At first glance, it may seem like something here is missing, but Ohio’s chief medical officer says less is actually more. He also said the CDC takes the same approach.

“When you think about this from an information- or data-gathering point of view, it is much more reliable to look at those endpoints of hospitalizations and deaths,” Dr. Bruce Vanderhoff said. “Endpoints which really and truly tell us if the vaccination is doing what it was designed to do or not.”

Indiana is taking a different approach. The state tracks the number of breakthroughs to compile a total number of cases, but the method is somewhat non-traditional.

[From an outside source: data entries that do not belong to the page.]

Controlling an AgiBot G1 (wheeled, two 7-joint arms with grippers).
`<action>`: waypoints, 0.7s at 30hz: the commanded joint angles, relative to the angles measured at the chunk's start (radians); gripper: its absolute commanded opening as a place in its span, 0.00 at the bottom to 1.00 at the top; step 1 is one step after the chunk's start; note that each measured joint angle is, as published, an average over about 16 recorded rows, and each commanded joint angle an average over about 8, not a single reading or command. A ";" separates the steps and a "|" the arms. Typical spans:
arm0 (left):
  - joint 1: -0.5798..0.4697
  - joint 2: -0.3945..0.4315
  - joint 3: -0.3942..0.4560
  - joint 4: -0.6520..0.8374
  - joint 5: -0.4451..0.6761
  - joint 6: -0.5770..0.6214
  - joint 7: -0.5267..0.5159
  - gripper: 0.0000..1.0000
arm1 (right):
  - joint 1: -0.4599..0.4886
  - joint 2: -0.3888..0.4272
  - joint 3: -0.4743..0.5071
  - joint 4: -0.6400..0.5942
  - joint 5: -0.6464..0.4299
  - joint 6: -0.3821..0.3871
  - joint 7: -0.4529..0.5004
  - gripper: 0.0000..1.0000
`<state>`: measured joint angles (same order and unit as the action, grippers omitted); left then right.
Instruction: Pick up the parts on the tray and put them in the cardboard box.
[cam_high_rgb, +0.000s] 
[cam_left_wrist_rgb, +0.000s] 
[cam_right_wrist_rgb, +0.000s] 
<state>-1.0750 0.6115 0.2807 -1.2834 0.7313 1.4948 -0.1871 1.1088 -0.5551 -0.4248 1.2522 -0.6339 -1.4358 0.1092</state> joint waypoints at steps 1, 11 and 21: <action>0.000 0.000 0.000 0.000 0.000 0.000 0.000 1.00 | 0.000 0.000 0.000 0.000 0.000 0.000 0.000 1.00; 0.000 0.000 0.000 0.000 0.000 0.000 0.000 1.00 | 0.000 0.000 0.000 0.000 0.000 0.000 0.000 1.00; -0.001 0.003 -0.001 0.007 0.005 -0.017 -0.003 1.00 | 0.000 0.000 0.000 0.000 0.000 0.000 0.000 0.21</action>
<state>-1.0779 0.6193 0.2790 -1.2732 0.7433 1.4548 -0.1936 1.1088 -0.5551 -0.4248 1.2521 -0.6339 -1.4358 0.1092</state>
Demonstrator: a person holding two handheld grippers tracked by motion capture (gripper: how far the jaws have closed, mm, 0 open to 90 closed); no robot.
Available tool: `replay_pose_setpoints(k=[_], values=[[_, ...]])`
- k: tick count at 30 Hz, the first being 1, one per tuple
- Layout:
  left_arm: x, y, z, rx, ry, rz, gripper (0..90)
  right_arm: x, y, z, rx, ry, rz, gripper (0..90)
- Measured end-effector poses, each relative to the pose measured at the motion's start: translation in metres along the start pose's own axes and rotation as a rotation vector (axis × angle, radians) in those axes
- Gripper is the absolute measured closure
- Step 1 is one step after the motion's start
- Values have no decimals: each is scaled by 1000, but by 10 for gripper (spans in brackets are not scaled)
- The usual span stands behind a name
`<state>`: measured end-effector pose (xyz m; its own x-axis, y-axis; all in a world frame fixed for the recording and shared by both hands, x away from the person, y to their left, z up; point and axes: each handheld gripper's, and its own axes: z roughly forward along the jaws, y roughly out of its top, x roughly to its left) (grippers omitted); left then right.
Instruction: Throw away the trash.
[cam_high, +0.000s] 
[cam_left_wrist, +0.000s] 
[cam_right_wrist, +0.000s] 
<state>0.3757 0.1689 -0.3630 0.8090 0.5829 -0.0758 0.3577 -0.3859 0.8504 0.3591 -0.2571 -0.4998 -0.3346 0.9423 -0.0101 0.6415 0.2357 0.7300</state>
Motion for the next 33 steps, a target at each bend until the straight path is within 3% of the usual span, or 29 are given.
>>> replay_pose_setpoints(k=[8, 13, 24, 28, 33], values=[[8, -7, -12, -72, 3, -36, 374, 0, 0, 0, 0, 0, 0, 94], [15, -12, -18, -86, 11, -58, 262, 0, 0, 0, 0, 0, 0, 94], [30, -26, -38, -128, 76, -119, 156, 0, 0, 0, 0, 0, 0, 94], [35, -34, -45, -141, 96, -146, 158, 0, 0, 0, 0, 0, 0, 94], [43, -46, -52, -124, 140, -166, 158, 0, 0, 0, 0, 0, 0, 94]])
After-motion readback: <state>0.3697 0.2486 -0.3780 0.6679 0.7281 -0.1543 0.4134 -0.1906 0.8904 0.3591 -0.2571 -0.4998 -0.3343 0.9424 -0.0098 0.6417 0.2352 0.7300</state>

The data is pieced together in a painstaking way by comparing two separate databases. Staff members look at a registry of every vaccinated Hoosier and a spreadsheet of daily positive COVID test results. Then they crunch the numbers and post weekly totals for the public online.

Dr. Thom Huth, who works for Reid Health in Wayne County, Indiana, said he can see how having separate ways to track these cases can be confusing.

"It unfortunately may create the impression that authorities don't know what they're doing,” Huth said. “But that's not the case. It's just that the needs are changing so quickly. It's hard for anybody to keep up.”

He also said tracking individual breakthrough cases is tricky and can be unreliable.

"One recent day, 10% to 15% of the patients in the hospital had been previously vaccinated,” Huth said. "But that number goes up and down."

Ohio Governor Mike DeWine said he supports the way Ohio gathers its data on these breakthrough cases and fear of discouraging vaccination plays no part in how the state collects numbers. DeWine said top health advisors, including those at the CDC, think it’s more important to track hospitalizations and deaths of fully vaccinated people.

Dewine said the focus should remain on boosting vaccination numbers, a sentiment former Cincinnati health commissioner Dr. O’dell Owens agrees with.

"The key part is to keep people out of the hospital,” Owens said. “We’ve got to stay focused on one thing. If everybody's vaccinated, there are no breakthrough cases.”